Introduction to sliding-window analysis

Welcome to the sliding-window module!

Note

While this code was tested and used for publication, it is still undergoing active development to improve it. Feel free to report any issues or suggestions by opening an issue

Rationale

Warning

The term sliding-window is often used in dynamic functional connectivity as a method of selecting different segments of functional connectivity during time. While the principle is similar, the goal is significantly different. All mentions of sliding-window in this module refer to sample selection and not dynamic functional connectivity.

The sliding-window analysis is slightly different from other analyses presented in sihnpy; contrary to most other analyses, the sliding-window could be better defined as a sample-selection tool rather than a purely statistical method. 1

The goal behind this method is to generate overlapping sub-groups of participants based on a characteristic of the sample 1,2. For example, let’s take the original study using this methodology. In the study by Vasa et al. (2018),1 they had a sample of adolescents and young adults (n=297) aged between 14 and 24 years in which they wanted to study structural covariance changes during development. In such studies, one could decide to split the sample in a predetermined number of sub-samples (e.g., 14-15, 16-17, 18-19, 19-20, 20-21, 21-22, 22-23). But there are some inconvenients to this:

  1. The divisions can be quite arbitrary or based on literature that doesn’t necessarily fit with the current sample

  2. The divisions could also miss more subtle change over time. For example, if a change in structural covariance in a specific region occurs between 14 and 16 years of age, you may notice the change in the first sub-group, but not the second.

  3. The divisions could also incur bias depending on who is included in the sample. For instance, if a specific structural covariance is observed in the 14-15 group but is only driven by a few participants, this could be missed by the researchers.

The sliding-window analysis, while not perfect, aims to offer a more data-driven way to separate a sample while also accounting for the caveats mentioned above.

Definitions

The sliding-window is defied as an ordered sample selection method in which sub-samples of overlapping participants are created. The order is determined by ordering the variable researchers think may impact the outcome of interest. In plain English, the sliding-window create overlapping samples based on a variable of interest.

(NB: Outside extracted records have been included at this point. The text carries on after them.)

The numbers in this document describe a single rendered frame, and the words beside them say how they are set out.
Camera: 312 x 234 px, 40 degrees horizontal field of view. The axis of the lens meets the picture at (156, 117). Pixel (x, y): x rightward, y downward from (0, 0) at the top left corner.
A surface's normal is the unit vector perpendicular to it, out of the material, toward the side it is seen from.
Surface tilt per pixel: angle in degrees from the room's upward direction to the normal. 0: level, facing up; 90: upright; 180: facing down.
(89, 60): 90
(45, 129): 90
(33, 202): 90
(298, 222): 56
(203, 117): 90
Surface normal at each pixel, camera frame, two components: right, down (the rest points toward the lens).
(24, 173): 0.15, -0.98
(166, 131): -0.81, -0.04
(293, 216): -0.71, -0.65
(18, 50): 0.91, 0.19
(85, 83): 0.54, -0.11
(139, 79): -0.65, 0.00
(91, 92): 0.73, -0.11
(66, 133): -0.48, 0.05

Obviously, the variable chosen needs to be continuous as a categorical variable would already lend itself to spliting participants in groups.

Definitions

  • Window: Subsample of participants selected. Usually preceeded by the variable used to create the subsamples (e.g., age windows).

  • Window size: Size of each subsample selected by the sliding-window method

  • Step size: Inverse of the overlap between windows; i.e., if a window size is 100 participants and the step size is 20 participants, it means that the overlap between two windows is 80 participants. See Figure below for more details.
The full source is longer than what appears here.